The PCR products were generated using an initial denaturation step of 5 min at 94[degrees]C followed by 34 cycles of denaturation at 94[degrees]C for 30 sec, annealing at 56[degrees]C for 30 sec and elongation at 72[degrees]C for 45 sec. A final chain extension at 72[degrees]C for 10 min was done. Amplified products were run on a 3% agarose gel, stained with ethidium bromide and visualized under UV light.
Denaturing gradient gel electrophoresis : The PCR fragments were separated by denaturing gradient gel electrophoresis (DGGE) using the BioRad DCode Universal Mutation Detection System (Bio-Rad Laboratories, CA, USA). Separation of the PCR amplicons was obtained by the direct application of 35 [micro]l of PCR products onto 8% (w/v) polyacrylamide gels in 50x TAE buffer containing a linear denaturant gradient of between 40% and 60%. The 100% denaturing solution contained 40% formamide (J. T. Baker, Phillipsburg, NJ, USA) and 7.0 M urea (J. T. Baker). Electrophoresis was performed with a constant voltage of 130 V at 60[degrees]C for 6 h, the gel was stained with ethidium bromide for 30 min and the fragments were visualized under UV light.
The DGGE reference markers were composed by mixing equal amounts of amplicons obtained from 10 Bifidobacterium species.
Assessment of detection limit of species-specific PCR method and PCR-DGGE
To verify the detection limit of species-specific PCR method and PCR-DGGE, serial 10-fold dilutions of pure cultures of B. angulatum, taken as reference species, were prepared. DNA from each sample was extracted, amplified and run in species-specific PCR method and PCR-DGGE using the protocols described above.
RESULTS AND DISCUSSION
Gene-targeted species-specific PCR
Genus-specific PCR : Primers P0 and Lm3 were used to amplify the 16S rRNA gene from genomic DNA of Bifidobacterium spp. in this study. Genus-specific PCR results showed that a PCR product was obtained from all 10 references Bifidobacterium spp. with 1,427 bp in size, while no PCR product was found for other species (Table 4). This result proved that primers P0 and Lm3 could be used as a specific bifidobacterial genus-specific primer pair.
[FIGURE 1 OMITTED]
In order to determine if all probiotic products encompassed the Bifidobacterium genus, a bifidobacterial genus-specific primer pair (P0 and Lm3) was applied. Results demonstrated that a PCR product was obtained from all 6 probiotic products with 1,427 bp in size. To verify whether the primer set correctly detected target genus, the PCR products were sequencing. After alignment was carried out in BLAST, 10 sequences generated from genus-specific primers designed for identification Bifidobacterium spp. showed 98-99% homology with the sequences which were retrieved from Genbank accession numbers. This finding indicated that all 6 probiotic products were composed of Bifidobacterium spp. Certain studies also used this same genus-specific primer pair to successfully identify the Bifidobacterium genus in gastrointestinal and in human fecal samples (Ventura et al., 2001; Germond et al., 2002).

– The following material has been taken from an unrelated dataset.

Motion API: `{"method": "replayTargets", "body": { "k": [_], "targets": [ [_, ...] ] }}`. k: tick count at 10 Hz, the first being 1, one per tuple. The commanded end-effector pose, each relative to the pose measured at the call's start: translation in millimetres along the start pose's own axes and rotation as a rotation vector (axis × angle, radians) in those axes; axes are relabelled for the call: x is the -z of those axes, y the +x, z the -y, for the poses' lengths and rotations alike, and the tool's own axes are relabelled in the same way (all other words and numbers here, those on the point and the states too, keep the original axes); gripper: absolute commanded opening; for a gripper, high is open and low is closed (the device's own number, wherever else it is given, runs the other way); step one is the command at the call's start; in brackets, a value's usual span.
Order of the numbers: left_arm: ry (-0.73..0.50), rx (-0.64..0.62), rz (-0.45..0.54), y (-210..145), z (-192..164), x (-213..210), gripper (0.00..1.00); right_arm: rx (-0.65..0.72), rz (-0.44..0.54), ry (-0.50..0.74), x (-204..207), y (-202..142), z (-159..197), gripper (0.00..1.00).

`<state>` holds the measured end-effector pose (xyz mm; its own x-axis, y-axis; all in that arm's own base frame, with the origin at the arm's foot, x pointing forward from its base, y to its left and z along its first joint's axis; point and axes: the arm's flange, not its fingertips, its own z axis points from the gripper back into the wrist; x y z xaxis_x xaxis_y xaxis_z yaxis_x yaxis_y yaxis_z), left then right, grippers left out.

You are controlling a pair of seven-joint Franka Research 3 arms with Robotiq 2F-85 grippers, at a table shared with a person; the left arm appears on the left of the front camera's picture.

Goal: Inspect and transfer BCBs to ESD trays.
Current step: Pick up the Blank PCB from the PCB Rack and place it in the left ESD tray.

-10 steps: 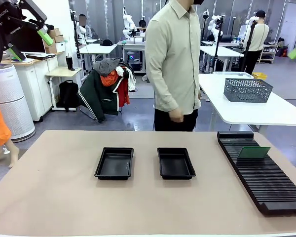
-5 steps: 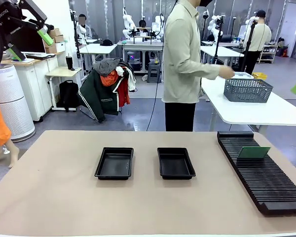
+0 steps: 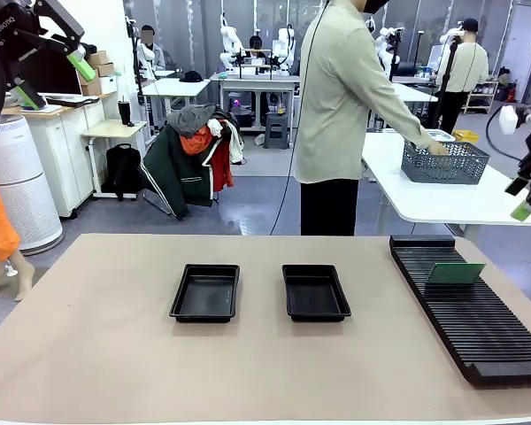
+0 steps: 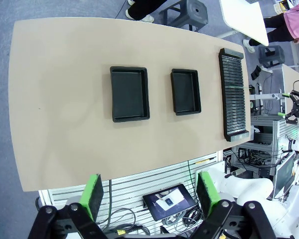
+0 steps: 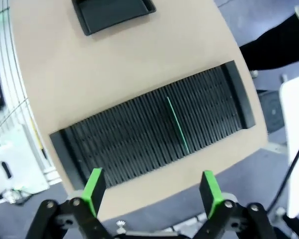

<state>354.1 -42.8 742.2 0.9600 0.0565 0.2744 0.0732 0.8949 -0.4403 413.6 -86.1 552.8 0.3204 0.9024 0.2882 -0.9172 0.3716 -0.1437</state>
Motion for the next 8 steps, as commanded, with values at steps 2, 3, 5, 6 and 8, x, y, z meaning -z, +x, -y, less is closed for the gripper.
{"method": "replayTargets", "body": {
  "k": [2, 3, 5, 6, 8],
  "targets": [
    [-0.009, 0.002, 0.0, -0.5, -1.2, -0.6, 1.0, -0.189, -0.081, -0.075, 42.3, -7.2, 10.3, 1.0],
    [-0.009, 0.002, 0.0, -0.5, -1.2, -0.6, 1.0, -0.244, -0.107, -0.079, 57.3, -8.4, 13.7, 1.0],
    [-0.009, 0.002, 0.0, -0.5, -1.2, -0.6, 1.0, -0.291, -0.122, -0.072, 79.0, -10.6, 21.8, 1.0],
    [-0.009, 0.002, 0.0, -0.5, -1.2, -0.6, 1.0, -0.309, -0.126, -0.072, 92.0, -9.1, 27.4, 1.0],
    [-0.009, 0.002, 0.0, -0.5, -1.2, -0.6, 1.0, -0.335, -0.153, -0.069, 120.3, -3.0, 37.9, 1.0]
  ]
}}
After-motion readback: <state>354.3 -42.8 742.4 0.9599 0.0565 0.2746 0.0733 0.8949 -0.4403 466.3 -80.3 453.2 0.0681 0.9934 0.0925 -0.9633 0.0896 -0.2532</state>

Species-specific PCR : Based on the comparison of the nucleotide sequences, ten pairs of self-design bifidobacteria species-specific primers, all targeting the 16S-23S rDNA sequences, were tested for detection of species B. angulatum, B. animalis, B. bifidum, B. breve, B. catenulatum, B. infantis, B. longum, B. minimum, B. subtile, and B. thermophilum, and the additional bacterial strains as further negative controls. These Bifidobacterium species cover most of the bifidobacterial species that have been identified in food products (Masco et al., 2005; Theunissen et al., 2005). Results indicated that all ten novel primer pairs were shown a good identification for respected species (Table 4). The sizes of PCR products were varied in length from 225 bp to 852 bp. In order to verify the species-specific PCR results, PCR-amplified 16S-23S rDNA region were sequenced. After alignment was carried out in BLAST, 10 sequences generated from species-specific primers designed for identification of 10 different Bifidobacterium spp. showed 90-96% homology with the sequences which were retrieved from Genbank accession numbers.

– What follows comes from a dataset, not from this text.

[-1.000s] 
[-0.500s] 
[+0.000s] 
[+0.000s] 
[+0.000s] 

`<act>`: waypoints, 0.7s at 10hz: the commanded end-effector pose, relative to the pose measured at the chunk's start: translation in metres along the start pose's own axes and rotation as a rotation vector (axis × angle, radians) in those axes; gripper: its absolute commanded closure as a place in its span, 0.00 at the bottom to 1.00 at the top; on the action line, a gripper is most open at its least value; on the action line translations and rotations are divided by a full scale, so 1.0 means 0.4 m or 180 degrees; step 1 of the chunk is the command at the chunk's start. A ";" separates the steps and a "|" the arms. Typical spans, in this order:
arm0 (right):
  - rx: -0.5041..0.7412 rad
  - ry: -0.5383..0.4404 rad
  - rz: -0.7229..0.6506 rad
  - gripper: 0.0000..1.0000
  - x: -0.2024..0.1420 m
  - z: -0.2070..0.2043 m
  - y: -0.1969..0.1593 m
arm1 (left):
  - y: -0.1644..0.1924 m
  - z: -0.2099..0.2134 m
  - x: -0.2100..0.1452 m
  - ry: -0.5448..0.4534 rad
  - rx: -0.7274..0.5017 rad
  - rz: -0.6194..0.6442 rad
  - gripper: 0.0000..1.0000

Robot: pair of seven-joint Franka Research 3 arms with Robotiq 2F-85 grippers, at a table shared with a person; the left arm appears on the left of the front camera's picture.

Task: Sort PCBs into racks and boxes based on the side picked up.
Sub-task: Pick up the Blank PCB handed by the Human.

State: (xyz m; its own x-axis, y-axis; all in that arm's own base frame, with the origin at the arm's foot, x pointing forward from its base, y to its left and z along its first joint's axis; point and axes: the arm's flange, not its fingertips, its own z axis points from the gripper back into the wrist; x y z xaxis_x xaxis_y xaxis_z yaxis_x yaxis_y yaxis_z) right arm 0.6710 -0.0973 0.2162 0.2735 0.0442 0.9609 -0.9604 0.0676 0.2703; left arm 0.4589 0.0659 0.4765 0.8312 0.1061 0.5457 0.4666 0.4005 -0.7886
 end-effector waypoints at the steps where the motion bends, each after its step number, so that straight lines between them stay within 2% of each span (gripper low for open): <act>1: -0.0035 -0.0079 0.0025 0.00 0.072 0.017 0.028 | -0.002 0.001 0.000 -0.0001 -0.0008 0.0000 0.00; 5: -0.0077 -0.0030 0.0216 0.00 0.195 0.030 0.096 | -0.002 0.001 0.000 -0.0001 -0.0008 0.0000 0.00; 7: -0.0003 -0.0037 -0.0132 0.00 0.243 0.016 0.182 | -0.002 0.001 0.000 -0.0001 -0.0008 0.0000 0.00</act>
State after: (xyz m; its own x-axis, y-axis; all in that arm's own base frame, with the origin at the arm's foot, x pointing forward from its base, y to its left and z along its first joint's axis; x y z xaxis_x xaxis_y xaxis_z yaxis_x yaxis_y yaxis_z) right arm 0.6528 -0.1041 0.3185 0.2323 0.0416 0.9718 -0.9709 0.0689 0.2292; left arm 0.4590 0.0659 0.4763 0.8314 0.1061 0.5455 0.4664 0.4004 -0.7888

The presence of Bifidobacterium, declared on the labels of all the products, was examined. The specificity of each primer pair was tested on 6 DNA samples from 6 different products. Results indicated (Table 1) that four different Bifidobacterium spp. (B. bifidum, B. longum, B. infantis, and B. breve) were identified from 6 products. In addition, Bifidobacterium longum was the Bifidobacterium species most frequently detected in the products and was found in the products 1, 3, 4, 5 and 6. Consistency was found between the species detected by species-specific PCR and those declared on the label for all the products.

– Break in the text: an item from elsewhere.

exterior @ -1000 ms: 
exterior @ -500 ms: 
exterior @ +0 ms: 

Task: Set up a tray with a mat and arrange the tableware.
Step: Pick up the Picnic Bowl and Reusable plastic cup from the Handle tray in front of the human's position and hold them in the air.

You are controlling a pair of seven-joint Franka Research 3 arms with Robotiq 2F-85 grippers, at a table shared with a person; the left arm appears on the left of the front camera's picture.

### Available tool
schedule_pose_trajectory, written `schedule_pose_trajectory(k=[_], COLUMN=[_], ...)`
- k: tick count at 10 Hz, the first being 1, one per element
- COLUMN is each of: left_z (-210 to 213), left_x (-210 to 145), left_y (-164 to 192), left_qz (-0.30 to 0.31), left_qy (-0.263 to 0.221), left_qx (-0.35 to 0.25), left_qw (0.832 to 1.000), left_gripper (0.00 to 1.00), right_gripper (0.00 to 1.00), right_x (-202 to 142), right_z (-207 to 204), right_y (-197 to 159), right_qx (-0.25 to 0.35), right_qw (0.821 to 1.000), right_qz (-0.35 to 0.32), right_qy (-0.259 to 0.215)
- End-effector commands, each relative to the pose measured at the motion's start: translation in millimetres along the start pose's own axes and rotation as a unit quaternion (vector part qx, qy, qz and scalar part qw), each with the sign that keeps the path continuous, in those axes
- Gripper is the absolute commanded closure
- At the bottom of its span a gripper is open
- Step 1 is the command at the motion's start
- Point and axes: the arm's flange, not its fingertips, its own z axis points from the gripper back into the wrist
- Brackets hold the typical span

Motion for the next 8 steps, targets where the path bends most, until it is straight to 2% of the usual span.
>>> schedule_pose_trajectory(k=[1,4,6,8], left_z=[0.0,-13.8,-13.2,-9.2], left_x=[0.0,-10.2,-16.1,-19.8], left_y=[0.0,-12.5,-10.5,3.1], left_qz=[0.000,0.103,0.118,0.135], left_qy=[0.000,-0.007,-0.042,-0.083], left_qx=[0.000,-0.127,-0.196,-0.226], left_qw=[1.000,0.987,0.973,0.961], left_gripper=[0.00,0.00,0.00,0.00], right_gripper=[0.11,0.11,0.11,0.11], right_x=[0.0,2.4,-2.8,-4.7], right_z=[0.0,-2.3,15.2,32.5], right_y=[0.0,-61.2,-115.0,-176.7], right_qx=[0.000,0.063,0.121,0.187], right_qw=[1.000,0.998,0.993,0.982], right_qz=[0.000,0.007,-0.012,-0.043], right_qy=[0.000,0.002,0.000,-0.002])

Differentiation of Bifidobacterium spp. by DGGE analysis : The results obtained by DGGE analysis on reference strains are shown in Figure 1. The expected 240-bp (including 42 GC clamp) PCR fragments were successfully amplified from all reference strains. As reported, B. angulatum (lane 1), B. bifidum (lane 2), B. longum (lane 3), B. infantis (lane 4), B. animalis (lane 5), B. breve (lane 6), B. catenulatum (lane 7), B. minimum (lane 8), B. subtile (lane 9) and B. thermophilum (lane 10) gave specific patterns in the DGGE gel that could be easily used for identification purposes. B. longum and B. infantis presented more than one DGGE band due to the amplification of multi-copies of the rRNA gene that contained differences detectable by DGGE as previously described by Cocolin et al. (2001).
[FIGURE 2 OMITTED]
DGGE analysis of the market products : The DGGE patterns obtained by PCR-based DGGE analysis of the 3 fermented milk products and the 3 lyophilized products are shown in Figure 2. Product 1 did contain B. longum as was stated on the label. B. bifidum was detected in the product 2 as was declared on the label. The product 3 was found to contain B. longum as declared on the label of the product. The DGGE profiles of product 4 revealed the presence of one Bifidobacterium spp., which was identified as B. longum. B. infantis observed by species-specific PCR was not detected in this product by DGGE, although the presence of this Bifidobacterium spp. was stated on the label. The product 5 was found to contain B. longum as was indicated on the label. However, B. bifidum, as claimed on the label, could not be detected in this product. Product 6 was detected both B. longum and B. breve as declared on the label of the product.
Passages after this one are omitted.